Scatta l’obbligo di Asta Telematica..

05
Giu
2018
Posted by: Vincenzo Altieri  /   Category: Senza categoria   /   Nessun commento

(La redazione-V.A.)

A distanza di cinque anni dall’avvio sperimentale della digitalizzazione delle vendite giudiziarie, dall’11 aprile scorso è entrato definitivamente a regime l’obbligo di asta telematiche legate al processo esecutivo e alle procedure concorsuali svolte secondo le regole del codice di procedura civile.

L’obbligo si applica a decorrere dall’11 aprile alle «vendite disposte dal giudice o dal professionista delegato», formula che lascia il varco a qualche dubbio sui poteri del professionista delegato, considerato che il programma della vendita è contenuto nella delega, lex specialis della fase liquidatoria. Questo porta molti interpreti a ritenere che la continuazione con aste tradizionali – in sostanziale regime transitorio – sia possibile fino all’esaurimento della delega per i procedimenti già in corso. Si tratta comunque di un’eccezione che chiude definitivamente l’epoca delle aste tradizionali.

Secondo uno studio dei Notai i valori aggiudicati ad oggi con procedure telematiche ammontano a 187 milioni, ma il dato significativo è che si tratta del 25% degli immobili aggiudicati rispetto alle aste tradizionali, e con un 6% da offerenti fuori sede, vero plus della digitalizzazione.

Positive le prime reazioni delle categorie professionali più coinvolte nella riforma, ma non senza qualche rilievo operativo di dubbio.
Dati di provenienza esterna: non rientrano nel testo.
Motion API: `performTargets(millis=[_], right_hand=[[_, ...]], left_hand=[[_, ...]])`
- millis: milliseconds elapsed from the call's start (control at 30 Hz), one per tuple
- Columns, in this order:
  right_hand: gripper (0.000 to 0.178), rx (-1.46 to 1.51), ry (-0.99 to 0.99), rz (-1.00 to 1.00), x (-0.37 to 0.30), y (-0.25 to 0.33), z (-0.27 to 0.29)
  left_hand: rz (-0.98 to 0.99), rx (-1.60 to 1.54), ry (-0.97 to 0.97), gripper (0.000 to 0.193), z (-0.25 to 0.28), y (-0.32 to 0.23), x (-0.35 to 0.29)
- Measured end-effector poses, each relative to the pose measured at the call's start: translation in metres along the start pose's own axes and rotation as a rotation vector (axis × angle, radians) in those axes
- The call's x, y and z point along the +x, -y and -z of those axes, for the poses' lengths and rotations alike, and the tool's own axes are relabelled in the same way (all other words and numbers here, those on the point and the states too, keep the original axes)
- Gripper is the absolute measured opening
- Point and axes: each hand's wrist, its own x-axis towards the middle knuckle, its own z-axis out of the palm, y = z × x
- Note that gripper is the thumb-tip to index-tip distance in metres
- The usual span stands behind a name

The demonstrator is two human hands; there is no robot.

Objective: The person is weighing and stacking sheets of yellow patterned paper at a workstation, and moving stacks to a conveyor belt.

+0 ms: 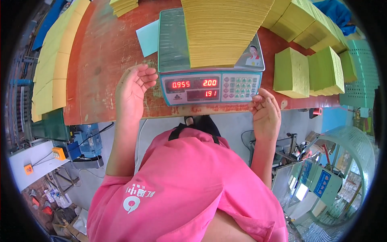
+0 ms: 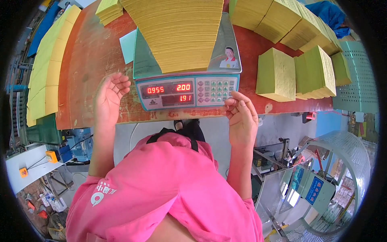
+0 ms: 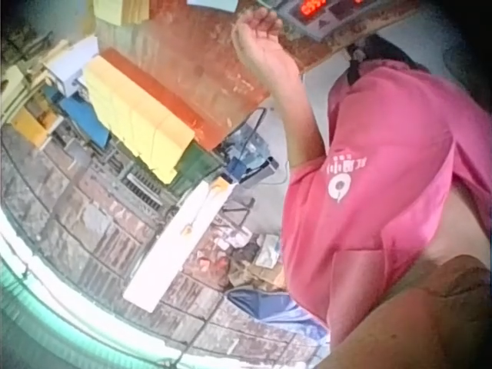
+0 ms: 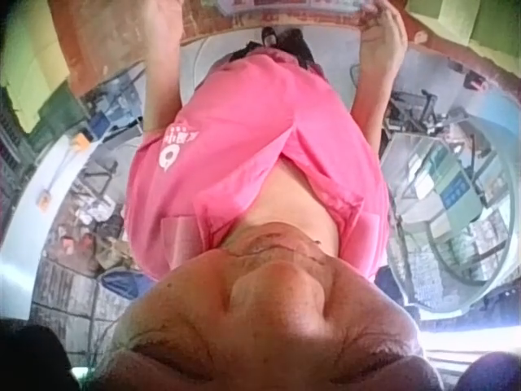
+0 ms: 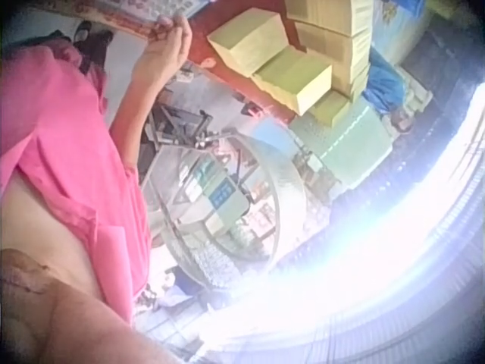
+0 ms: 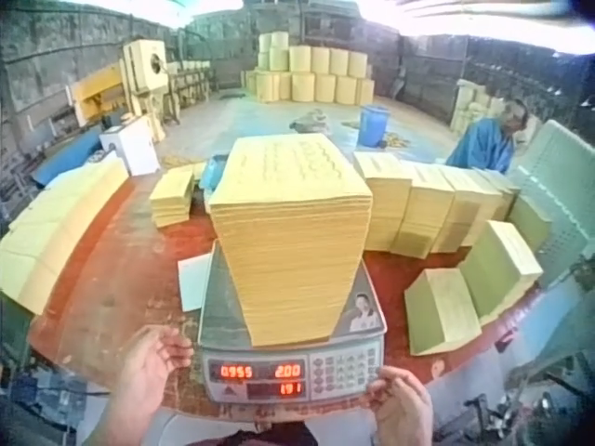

Secondo alcuni si tratta di un’evoluzione positiva per i cittadini e per l’intero sistema, da implementare ed affinare con cura. Tra gli altri temi di criticità, tuttavia,  il tema del versamento della cauzione così come disegnato, rischia di essere un vulnus per la riservatezza dell’offerta oltre ai problemi di identificazione dell’offerente “digitale” che potranno dar luogo a furti di identità e riciclaggio. In sostanza, secondo la maggior parte degli interpreti e della dottrina maggioritaria è auspicabile  che i gestori delle vendite telematiche siano scelti secondo criteri di affidabilità e sicurezza del sistema informatico sottostante (Certificazione Iso 27000 e cifratura dei file di log) onde prevenire contestazioni relative alla trasparenza della gestione dell’asta telematica».